Cutting inference cold starts by 40x with LP, FUSE, C/R, and CUDA-checkpoint
32 points by charles_irl 3 hours ago | 6 comments
iLoveOncall 2 hours ago
What is "cutting by 40x" supposed to mean?
replycharles_irl 2 hours ago
Cutting latencies by 40x! Unfortunately couldn't fit the whole title in the character limit :<
replyaaronblohowiak 43 minutes ago
How can you cut latency by more than 1x? I am no intending to be snarky, it just doesn’t fit my brain how you can reduce a measure time by more than the original starting time.

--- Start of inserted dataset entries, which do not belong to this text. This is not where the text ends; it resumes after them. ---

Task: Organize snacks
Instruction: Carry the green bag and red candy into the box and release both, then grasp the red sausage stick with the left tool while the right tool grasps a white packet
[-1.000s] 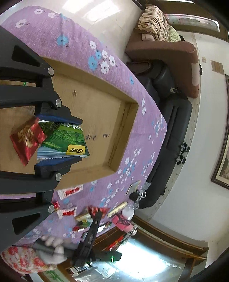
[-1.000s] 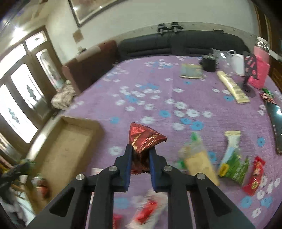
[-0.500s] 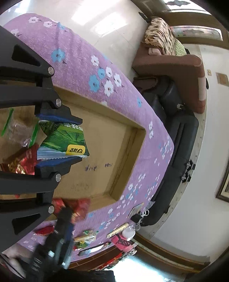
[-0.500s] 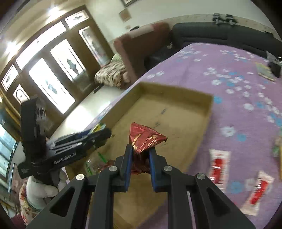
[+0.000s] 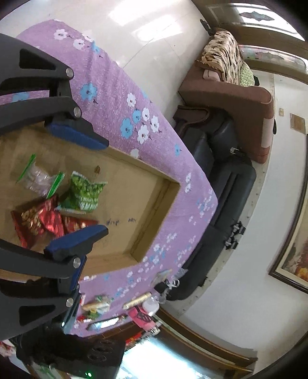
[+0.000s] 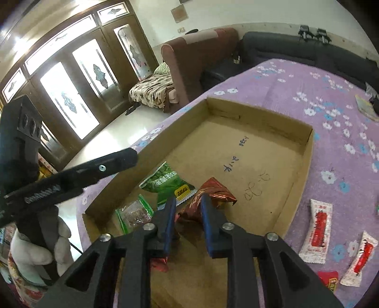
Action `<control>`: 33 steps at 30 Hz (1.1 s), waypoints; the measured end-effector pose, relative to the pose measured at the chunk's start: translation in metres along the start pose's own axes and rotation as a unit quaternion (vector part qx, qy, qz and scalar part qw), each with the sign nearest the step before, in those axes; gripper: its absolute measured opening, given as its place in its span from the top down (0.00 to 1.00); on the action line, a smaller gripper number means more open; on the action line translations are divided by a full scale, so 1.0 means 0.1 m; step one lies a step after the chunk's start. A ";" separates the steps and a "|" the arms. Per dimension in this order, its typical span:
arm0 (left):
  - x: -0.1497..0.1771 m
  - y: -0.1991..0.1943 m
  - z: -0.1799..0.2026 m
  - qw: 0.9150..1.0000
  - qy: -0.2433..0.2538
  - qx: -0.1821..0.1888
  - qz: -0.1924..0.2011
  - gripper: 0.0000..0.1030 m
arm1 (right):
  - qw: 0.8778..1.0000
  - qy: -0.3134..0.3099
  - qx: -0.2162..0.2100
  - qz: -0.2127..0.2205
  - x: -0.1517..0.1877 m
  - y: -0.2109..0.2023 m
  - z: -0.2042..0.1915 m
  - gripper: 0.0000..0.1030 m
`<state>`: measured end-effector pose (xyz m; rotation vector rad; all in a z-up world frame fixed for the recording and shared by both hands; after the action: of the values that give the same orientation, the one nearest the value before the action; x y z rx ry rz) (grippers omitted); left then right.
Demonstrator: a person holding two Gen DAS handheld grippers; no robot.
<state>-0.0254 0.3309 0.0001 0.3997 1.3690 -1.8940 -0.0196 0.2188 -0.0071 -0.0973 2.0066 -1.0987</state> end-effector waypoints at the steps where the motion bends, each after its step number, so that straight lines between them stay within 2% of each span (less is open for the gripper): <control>1: 0.00 -0.04 0.04 1.000 0.001 0.004 0.004 0.31 | 1.000 -0.001 0.003 0.006 0.01 -0.05 0.00 0.71; 5: 0.02 -0.19 0.26 1.000 0.013 0.021 0.016 0.30 | 0.999 0.006 0.014 0.036 0.00 -0.31 0.10 0.66; 8: 0.07 -0.27 0.48 0.999 0.029 0.038 0.016 0.30 | 0.997 0.020 0.032 0.062 0.01 -0.56 0.30 0.54; 10: 0.12 -0.29 0.68 0.998 0.046 0.050 0.012 0.30 | 0.995 0.035 0.053 0.082 0.07 -0.81 0.52 0.43; 12: 0.18 -0.30 0.86 0.996 0.066 0.062 0.006 0.30 | 0.991 0.053 0.076 0.100 0.10 -1.03 0.78 0.37; 18: 0.47 -0.18 1.50 0.986 0.138 0.090 -0.022 0.30 | 0.970 0.152 0.141 0.126 0.43 -1.66 1.96 0.37; 23: 0.76 0.04 1.99 0.976 0.176 0.113 -0.063 0.30 | 0.954 0.200 0.180 0.130 0.72 -1.99 2.61 0.37; 27: 1.04 0.23 2.32 0.967 0.201 0.127 -0.094 0.30 | 0.958 0.212 0.163 0.101 0.86 -1.87 2.70 0.37; 33: 1.34 0.39 2.50 0.960 0.219 0.125 -0.122 0.30 | 0.975 0.177 0.132 0.038 0.77 -1.28 2.30 0.37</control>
<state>-0.0443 0.0452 -0.0162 0.8524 1.5146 -2.2892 0.0517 -0.0457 -0.0254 0.3329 2.1281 -1.3978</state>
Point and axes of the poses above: each gripper's, at about its wrist camera, not at the fingertips, and y roughly the way its jaws point, z to its right, x to its underside, the point moved 10 cm from there along y, roughly the way its jaws point, and after that the axes turned 3 degrees about -z, right-handed, at the moved point
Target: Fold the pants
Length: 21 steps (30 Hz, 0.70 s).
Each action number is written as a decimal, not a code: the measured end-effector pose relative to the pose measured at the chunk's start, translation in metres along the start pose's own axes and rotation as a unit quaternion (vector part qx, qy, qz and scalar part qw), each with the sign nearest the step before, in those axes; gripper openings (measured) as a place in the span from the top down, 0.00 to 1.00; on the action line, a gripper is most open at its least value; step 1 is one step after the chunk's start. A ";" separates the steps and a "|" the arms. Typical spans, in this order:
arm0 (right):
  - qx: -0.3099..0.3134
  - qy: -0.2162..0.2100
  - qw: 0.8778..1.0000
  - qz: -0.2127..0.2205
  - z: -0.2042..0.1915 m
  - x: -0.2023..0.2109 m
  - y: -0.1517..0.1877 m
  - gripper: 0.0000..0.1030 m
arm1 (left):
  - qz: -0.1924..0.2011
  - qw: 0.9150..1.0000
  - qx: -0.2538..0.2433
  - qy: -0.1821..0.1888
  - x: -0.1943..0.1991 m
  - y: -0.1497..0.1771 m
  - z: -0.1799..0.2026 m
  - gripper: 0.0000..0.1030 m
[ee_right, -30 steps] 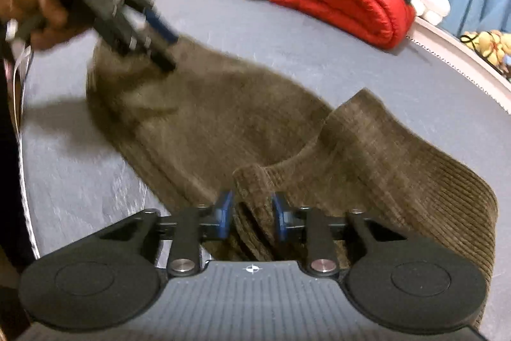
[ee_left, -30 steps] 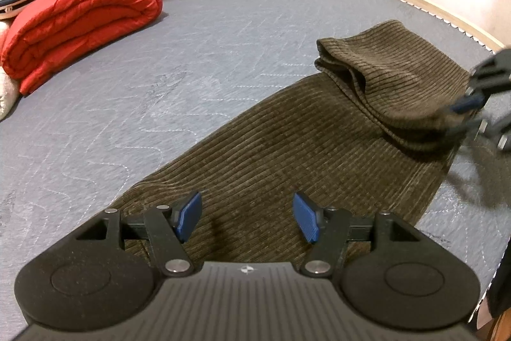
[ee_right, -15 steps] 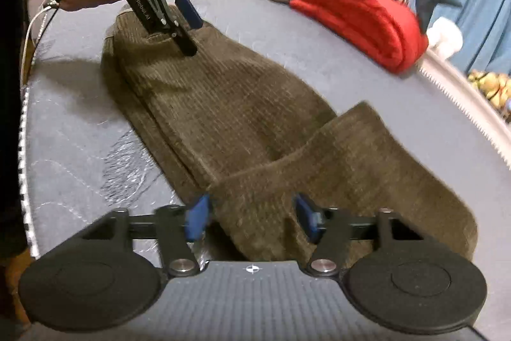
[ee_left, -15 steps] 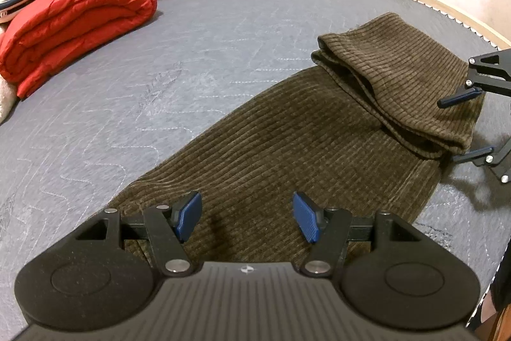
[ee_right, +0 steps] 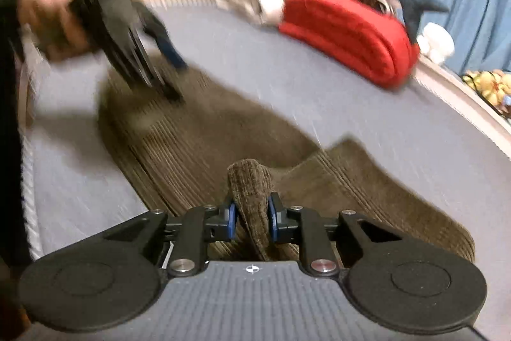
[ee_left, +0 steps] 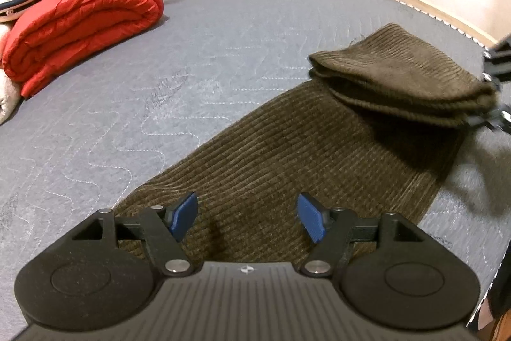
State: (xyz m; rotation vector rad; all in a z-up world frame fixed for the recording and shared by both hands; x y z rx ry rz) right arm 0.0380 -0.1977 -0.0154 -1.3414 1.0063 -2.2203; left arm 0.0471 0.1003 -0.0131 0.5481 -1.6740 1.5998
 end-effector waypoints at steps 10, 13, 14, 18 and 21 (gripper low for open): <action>0.001 -0.048 0.998 -0.034 -0.016 -0.003 0.007 0.53 | 0.001 1.000 -0.010 0.012 0.000 -0.001 0.010 0.28; -0.082 -0.045 0.996 0.011 0.014 0.018 0.004 0.42 | 0.002 1.000 -0.007 0.014 -0.002 -0.003 0.012 0.28; -0.099 -0.038 0.994 0.013 0.019 0.019 0.005 0.42 | 0.003 1.000 -0.006 0.015 -0.004 -0.004 0.012 0.28; -0.079 -0.048 0.994 -0.059 -0.001 -0.016 0.023 0.44 | 0.017 0.999 0.005 0.027 -0.003 -0.011 0.020 0.33; 0.049 -0.040 0.992 -0.112 -0.046 -0.033 0.028 0.43 | 0.034 0.998 0.025 0.045 0.000 -0.022 0.029 0.46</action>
Point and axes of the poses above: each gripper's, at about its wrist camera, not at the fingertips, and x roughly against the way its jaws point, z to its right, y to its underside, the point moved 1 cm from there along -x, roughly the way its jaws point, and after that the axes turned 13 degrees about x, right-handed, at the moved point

replyaaronblohowiak 40 minutes ago
Put differently, 1/40 is not the same as 1x - 40x. I’d phrase as Reduced by 97.5% or 0.975x
reply
I'm currently planning to deploy using Amazon SageMaker, but a cold start takes a whopping ~9 minutes: 6 minutes for instance provisioning + 3 minutes for PyTorch initialization. My Docker image is ~14 GB, and the weights are a few GB. How long would it take to cold start this configuration on Modal?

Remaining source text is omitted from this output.